Just after I stopped nursing my second child, I had an emergency appendectomy. Nine months later was a tubal ligation and major repair, then a year later was a total hysterectomy. I didn’t bounce back very fast and was feeling out of sorts. I cried easily, I was tired, and I just didn’t feel good. I told my doctor that I picked up my baby at night and cried. “Hmmmm…inappropriate crying.” as he made a note in my chart. I left with a prescription for Zoloft and even though I thought he was way off base, I took it. That started me down a long, LONG path of destruction…to my self, my family, my friends. It took ten years and a lot of hard work to come back from that. I’m not saying there isn’t a place for antidepressants or medications…there most certainly is. But I didn’t listen to my gut. I didn’t get a second opinion. And I lost ten years of my prime because of it.
I’m not knocking the medical profession either. I was married to an excellent physician. They have such a difficult life. They work long, hard hours. But too many of them offer a prescription for medicine instead of a prescription for health. I worked for an old school doctor many years ago. He told me he was taught as a new physician to give a prescription to every patient. For one, it gives them the impression you care about them and it also puts your name and number in their medicine chest. That way they are likely to come back when there’s another problem.

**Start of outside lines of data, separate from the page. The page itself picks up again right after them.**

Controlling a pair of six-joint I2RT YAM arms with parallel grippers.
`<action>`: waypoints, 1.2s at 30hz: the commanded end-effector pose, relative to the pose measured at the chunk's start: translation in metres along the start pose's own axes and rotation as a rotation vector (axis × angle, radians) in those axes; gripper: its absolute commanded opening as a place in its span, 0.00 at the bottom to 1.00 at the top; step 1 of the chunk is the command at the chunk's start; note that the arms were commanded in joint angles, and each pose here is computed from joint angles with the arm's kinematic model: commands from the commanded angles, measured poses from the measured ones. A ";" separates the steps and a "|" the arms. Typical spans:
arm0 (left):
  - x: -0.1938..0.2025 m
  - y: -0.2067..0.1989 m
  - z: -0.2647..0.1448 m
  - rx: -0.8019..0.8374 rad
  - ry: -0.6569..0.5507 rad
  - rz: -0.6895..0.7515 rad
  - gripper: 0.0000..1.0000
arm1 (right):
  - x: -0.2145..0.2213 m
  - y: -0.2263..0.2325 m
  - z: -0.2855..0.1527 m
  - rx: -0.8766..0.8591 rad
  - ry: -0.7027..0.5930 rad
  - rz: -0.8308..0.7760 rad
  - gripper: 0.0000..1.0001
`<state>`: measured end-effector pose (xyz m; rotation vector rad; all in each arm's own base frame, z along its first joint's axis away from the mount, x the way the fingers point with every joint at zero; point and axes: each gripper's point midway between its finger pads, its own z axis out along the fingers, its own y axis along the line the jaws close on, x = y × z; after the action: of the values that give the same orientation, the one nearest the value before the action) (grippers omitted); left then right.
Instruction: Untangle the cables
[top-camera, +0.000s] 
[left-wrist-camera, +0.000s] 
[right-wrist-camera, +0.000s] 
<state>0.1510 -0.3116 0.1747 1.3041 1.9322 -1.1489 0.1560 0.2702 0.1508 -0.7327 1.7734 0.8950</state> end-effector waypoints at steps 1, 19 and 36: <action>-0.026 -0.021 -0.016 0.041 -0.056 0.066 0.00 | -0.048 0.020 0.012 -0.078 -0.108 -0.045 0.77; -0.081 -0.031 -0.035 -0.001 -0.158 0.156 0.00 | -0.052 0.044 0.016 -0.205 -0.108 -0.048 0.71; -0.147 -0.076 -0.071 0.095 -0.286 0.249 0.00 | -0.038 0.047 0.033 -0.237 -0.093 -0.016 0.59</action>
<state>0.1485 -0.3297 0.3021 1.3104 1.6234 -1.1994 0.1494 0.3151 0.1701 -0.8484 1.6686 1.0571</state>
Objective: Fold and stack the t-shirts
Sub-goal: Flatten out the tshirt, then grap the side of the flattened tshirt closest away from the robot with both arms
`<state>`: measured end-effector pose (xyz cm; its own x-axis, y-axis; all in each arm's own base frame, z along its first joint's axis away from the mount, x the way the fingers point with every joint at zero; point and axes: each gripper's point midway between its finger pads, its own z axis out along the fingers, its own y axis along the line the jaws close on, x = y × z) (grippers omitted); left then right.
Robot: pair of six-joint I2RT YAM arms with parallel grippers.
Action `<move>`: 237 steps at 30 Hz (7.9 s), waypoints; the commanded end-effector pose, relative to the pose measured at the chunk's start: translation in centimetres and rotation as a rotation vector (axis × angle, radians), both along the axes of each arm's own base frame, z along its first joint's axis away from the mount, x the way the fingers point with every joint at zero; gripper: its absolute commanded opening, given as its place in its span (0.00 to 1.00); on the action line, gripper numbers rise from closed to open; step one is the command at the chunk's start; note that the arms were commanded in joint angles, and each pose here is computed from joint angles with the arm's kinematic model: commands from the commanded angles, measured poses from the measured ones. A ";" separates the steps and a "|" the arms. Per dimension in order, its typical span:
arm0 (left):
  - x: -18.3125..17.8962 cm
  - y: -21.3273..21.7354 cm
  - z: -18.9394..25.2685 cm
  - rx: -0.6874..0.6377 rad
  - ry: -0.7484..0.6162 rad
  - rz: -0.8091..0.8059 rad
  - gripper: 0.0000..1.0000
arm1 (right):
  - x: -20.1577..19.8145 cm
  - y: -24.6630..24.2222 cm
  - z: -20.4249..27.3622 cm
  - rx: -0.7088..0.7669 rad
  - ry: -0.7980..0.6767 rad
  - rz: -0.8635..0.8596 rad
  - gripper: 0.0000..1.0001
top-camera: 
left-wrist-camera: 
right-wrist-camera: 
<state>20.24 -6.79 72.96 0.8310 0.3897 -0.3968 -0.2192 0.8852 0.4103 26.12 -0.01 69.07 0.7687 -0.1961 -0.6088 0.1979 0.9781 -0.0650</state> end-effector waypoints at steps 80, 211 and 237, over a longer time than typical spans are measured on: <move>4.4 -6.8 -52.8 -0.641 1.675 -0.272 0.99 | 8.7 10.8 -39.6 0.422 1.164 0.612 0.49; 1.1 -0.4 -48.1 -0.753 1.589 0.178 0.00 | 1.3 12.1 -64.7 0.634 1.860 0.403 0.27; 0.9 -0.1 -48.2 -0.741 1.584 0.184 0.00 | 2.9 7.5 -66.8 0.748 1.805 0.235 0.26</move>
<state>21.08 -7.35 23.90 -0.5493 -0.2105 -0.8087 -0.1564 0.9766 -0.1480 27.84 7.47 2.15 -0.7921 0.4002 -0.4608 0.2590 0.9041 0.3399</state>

The medical treadmill is difficult to jump off of. When I hear of people taking fifteen to twenty medications a day, I cringe. I graduated from Zoloft to Prozac which quite literally made me crazy. Then they gave me Dexedrine (uppers) to counteract ADD symptoms. Ativan (downers) to counteract the speedy effect of Dexedrine. Narcotics were soon added for the bad headaches I got from the meds. I progressed from Darvocet to Percocet to Demerol injections to Stadol with Compazine to Thorazine (basically an animal tranquilizer). I was being told, week in and week out, that this is just how I was. My brain had a “chemical imbalance” and I was going to be this way the rest of my life. I was going to have to take all this medicine every day…forever. Well, how depressing is that? Top that with a marriage falling apart at my feet, a half-empty nest, and a child to raise…I disintegrated and nearly died. It took a different psychiatrist nearly four years to convince me I didn’t have a chemical imbalance in my brain and my focus should be getting OFF of medicine, OUT of therapy and LIVE my life.
My point is this…before we start down the road of endless prescriptions simply because we don’t “feel like ourselves”, maybe if we try changing our environment, eat better, sleep better, drink lots of water, stop drinking alcohol and/or smoking, exercise, meditate, pray and try that religiously for two or three weeks, we would all feel better.

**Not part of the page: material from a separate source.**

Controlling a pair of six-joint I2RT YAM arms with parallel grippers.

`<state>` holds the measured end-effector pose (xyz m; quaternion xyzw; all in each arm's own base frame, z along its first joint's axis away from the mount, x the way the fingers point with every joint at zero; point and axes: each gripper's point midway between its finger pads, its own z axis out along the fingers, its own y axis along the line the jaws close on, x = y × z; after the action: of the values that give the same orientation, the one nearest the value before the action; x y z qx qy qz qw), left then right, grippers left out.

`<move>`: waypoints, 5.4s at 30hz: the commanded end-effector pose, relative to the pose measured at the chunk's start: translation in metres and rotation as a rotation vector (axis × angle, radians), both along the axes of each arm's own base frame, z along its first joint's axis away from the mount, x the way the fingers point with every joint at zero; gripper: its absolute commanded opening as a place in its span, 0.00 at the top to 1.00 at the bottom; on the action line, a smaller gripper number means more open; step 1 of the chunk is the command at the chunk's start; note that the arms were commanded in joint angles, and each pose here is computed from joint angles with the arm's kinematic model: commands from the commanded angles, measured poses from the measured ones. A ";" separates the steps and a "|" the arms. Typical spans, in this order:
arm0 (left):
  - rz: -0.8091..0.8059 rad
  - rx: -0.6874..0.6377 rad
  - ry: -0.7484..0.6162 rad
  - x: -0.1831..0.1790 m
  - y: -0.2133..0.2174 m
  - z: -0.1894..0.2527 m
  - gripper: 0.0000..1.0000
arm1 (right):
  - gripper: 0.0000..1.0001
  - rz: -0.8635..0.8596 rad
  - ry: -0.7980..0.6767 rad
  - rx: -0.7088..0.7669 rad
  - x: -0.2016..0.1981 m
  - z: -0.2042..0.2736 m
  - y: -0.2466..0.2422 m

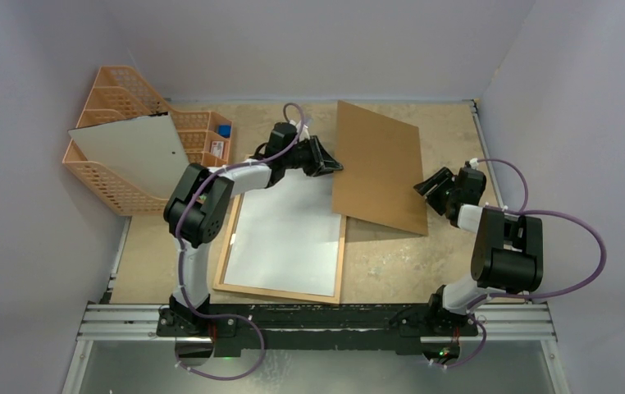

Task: Put the photo into the frame
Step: Pick up the photo frame item at the center of the board, then turn over the photo frame item, then move the photo frame to the center of the board.

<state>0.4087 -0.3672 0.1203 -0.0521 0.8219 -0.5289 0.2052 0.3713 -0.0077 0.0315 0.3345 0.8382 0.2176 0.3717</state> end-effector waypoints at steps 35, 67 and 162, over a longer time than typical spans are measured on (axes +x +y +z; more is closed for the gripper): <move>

Ok, here’s the obligatory disclaimer. I am not a medical doctor. While I learned a lot about medicine by living with a doctor and working in the medical field for most of my adult life, that doesn’t count. You have to actually have the license in your name. Sooooo, these are merely my opinions. Seek medical help when you feel it’s necessary.
❤
“A cheerful heart is good medicine, but a crushed spirit dries up the bones.”